*EXERCISE OBJECTIVE*: Count how many lines of the data below contain the string "camera"; the reply should be that number alone.

AVAILABLE DATA: Begin

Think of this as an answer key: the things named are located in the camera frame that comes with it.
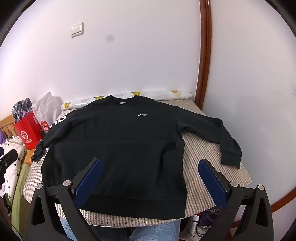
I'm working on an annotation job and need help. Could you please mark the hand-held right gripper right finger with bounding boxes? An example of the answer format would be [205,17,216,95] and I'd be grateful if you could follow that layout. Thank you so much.
[198,158,274,241]

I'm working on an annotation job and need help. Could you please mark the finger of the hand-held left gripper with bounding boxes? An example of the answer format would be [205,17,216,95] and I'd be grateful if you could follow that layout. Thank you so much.
[0,149,18,173]

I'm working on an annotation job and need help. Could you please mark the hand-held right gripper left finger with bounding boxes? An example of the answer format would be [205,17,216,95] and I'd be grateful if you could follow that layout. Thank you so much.
[26,158,103,241]

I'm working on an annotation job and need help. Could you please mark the black sweatshirt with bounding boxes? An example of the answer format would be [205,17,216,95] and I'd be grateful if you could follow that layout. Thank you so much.
[31,95,242,219]

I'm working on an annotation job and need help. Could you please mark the plaid clothes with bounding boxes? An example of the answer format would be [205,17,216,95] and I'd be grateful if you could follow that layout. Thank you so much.
[11,98,33,122]

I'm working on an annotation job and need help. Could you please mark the white dotted quilt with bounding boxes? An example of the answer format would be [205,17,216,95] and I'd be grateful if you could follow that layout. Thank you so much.
[0,136,28,209]

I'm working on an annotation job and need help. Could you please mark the wooden side table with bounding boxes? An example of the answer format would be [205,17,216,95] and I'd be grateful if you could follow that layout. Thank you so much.
[24,148,33,165]

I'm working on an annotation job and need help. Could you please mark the red paper bag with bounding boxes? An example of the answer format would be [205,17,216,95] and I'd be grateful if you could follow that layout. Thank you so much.
[13,111,44,150]

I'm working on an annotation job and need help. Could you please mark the striped table cover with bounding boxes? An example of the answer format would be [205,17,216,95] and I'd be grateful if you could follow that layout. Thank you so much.
[23,98,252,229]

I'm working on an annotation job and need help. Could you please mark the wooden headboard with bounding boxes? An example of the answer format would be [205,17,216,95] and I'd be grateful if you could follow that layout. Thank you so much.
[0,115,18,139]

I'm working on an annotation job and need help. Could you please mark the green cloth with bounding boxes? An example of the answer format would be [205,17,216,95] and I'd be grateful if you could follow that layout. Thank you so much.
[11,162,31,232]

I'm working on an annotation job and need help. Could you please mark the white plastic bag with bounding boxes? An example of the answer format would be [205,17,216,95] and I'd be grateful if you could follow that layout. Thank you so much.
[31,91,55,133]

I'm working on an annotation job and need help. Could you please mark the wooden baseboard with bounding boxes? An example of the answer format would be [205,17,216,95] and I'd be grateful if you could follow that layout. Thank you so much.
[270,181,296,214]

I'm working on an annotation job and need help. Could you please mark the person's blue jeans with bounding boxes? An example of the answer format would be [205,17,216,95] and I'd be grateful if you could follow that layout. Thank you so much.
[59,218,182,241]

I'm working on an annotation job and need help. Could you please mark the white roll with yellow print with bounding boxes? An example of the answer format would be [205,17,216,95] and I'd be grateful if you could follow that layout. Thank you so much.
[60,89,193,110]

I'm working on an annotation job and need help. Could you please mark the tangle of black cables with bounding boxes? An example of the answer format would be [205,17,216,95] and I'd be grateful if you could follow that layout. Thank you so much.
[187,207,229,241]

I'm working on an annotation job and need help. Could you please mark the wooden door frame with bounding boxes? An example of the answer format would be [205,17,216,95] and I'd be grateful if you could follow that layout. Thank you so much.
[194,0,213,109]

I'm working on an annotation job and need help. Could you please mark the white light switch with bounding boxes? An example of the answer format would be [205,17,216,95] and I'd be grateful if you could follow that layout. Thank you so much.
[70,22,84,37]

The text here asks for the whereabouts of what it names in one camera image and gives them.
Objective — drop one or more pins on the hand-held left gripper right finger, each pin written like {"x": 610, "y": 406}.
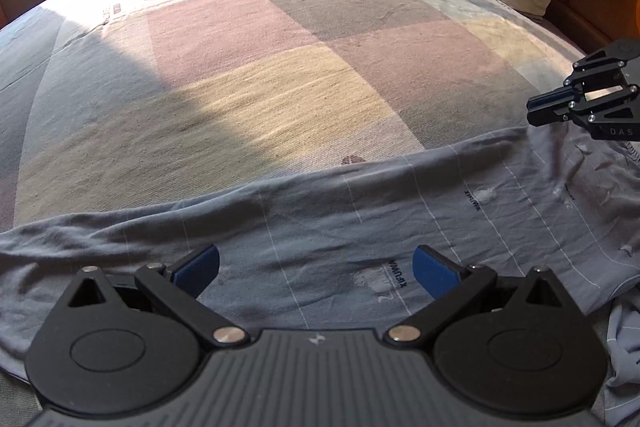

AVAILABLE DATA: End

*EXPECTED ANSWER*: 2